25 abril 2025

CUATRECASAS - Uma Máfia Legal (7)

 (Continuação daqui)

Fonte: cf. aqui


7.  Como veio a acontecer


Afinal o que é que havia naquele Protocolo que me causou tanta indignação?

-Era profundamente ingrato e leonino. Senti-o como uma grande punhalada nas costas.

A administração do HSJ tinha-me pedido o favor de continuar o Projecto do Joãozinho, iniciado no Hospital uns anos antes. Mas quem lesse aquele Protocolo redigido pela Cuatrecasas iria concluir que era a administração do HSJ que me fazia o grande favor de permitir que eu fizesse a Obra e a pagasse.

Foi no final de Abril de 2015. Os trabalhos estavam a decorrer há quase dois meses, eu estava profundamente comprometido, tinha já assinado vários contratos por aquela Obra, incluindo contratos de mecenato e um contrato de empreitada no valor de 20,2 milhões de euros com um consórcio de construtoras.  Foi nessa altura que fui confrontado com o documento, ao mesmo tempo que a administração do HSJ mandou parar os trabalhos, até que eu o assinasse.

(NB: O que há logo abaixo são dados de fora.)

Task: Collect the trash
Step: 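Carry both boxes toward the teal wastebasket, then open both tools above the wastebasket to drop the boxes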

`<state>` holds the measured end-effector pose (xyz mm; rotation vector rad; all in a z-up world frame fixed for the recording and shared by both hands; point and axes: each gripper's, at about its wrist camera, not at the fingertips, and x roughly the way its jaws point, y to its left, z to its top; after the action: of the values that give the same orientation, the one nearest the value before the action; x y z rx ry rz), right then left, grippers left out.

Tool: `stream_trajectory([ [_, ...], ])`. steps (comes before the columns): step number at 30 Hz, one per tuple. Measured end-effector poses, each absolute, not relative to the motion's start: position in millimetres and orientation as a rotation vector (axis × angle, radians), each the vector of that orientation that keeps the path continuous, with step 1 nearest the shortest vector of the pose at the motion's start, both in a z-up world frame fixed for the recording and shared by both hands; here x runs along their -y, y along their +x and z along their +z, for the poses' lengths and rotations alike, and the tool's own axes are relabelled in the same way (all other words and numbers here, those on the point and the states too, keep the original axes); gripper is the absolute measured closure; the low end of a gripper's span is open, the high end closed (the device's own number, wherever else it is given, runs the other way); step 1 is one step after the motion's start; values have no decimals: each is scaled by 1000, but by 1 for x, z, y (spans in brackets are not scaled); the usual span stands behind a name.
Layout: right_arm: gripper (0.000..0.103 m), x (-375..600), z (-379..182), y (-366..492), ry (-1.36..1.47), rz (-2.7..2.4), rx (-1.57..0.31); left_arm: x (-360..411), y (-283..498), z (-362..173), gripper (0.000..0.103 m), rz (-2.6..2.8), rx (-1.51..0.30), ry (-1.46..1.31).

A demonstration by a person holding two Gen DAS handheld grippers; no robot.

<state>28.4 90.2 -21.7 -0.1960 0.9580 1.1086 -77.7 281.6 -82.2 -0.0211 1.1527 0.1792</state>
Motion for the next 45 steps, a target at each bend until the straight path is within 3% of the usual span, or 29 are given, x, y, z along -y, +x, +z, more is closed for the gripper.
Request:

Os trabalhos só seriam recomeçados quando eu obtivesse a licença da Câmara Municipal do Porto para fazer a Obra, quando, na realidade, era sabido que obras destinadas a serviços de saúde nos terrenos do Hospital estavam isentas de licenciamento camarário. À parte a cedência do projecto de arquitectura e a disponibilização do espaço para fazer a obra (uma cláusula que o HSJ nunca viria a cumprir), o Protocolo só continha obrigações para a Associação Joãozinho e para mim próprio, e nenhumas para o Hospital, nem sequer um agradecimento aos mecenas.

Nenhuma das modalidades de cooperação que o Hospital prometera à Associação era mencionado no Protocolo, como o seu envolvimento na angariação de mecenas, a concessão de certos benefícios aos mecenas (v.g., estacionamento), a disponibilidade para colocar o nome dos mecenas no edifício da ala pediátrica. Se a obra fosse interrompida por qualquer motivo, o HSJ ficava com a prerrogativa de se apropriar dela e pôr a Associação Joãozinho dali para fora. Cúmulo dos cúmulos, se a Associação não conseguisse angariar junto dos mecenas todo o dinheiro necessário para pagar a obra, ficava eu pessoalmente responsável por a pagar. Por fim - a cereja em cima do bolo -, se eu ou a Associação Joãozinho não cumpríssemos qualquer destas múltiplas obrigações que o Protocolo nos impunha seríamos levados a tribunal. 

De mecenas por consentimento, se eu assinasse aquele documento, passaria a ser o autor da minha própria ruína e de todos aqueles que viviam à minha volta. O Protocolo estava feito para que eu o rejeitasse e a Obra fosse entregue a uma empresa amiga do PSD (como veio a acontecer, por um valor substancialmente superior).

Por outro lado, o processo estava já demasiadamente adiantado, e com múltiplos compromissos assumidos, para que eu pudesse desistir facilmente. Durante um tempo, eu e a minha colaboradora Fátima Pereira, que é jurista, procurámos negociar uma versão aceitável do Protocolo com a administração do HSJ e com a Cuatrecasas, onde agora dava a cara o sub-director do escritório do Porto, Filipe Avides Moreira, o típico "Betinho da Foz" - uma casta que só existe no Porto, são filhos-família, meninos mimados que vivem do nome de família, casam-se uns com os outros, falam com trejeitos, gostam de salamaleques, mas não valem grande coisa. Até que de um lado e do outro os telefones deixaram de ser atendidos.

Foi então que decidi adoptar a única solução que me restava e que tinha grandes probabilidades de êxito numa cidade fortemente comunitária como é a cidade do Porto - o escândalo público. O comentário no Porto Canal saiu fulminante e certeiro. O eurodeputado Paulo Rangel foi literalmente apanhado de calças na mão, numa situação de conflito de interesses que a partir de 2019 viria a ser proibida pelas leis anti-corrupção -  um eurodeputado  aproveitava as suas funções públicas para promover interesses privados, acumulando com a direcção da Cuatrecasas.

O comentário foi altamente eficaz. Em Julho, uma versão aceitável do Protocolo estava a ser assinada entre o HSJ, a Associação Joãozinho e o consórcio Lucios-Somague. Porém, uns meses depois, recebi uma notificação do Ministério Público de Matosinhos para comparecer na qualidade de denunciado.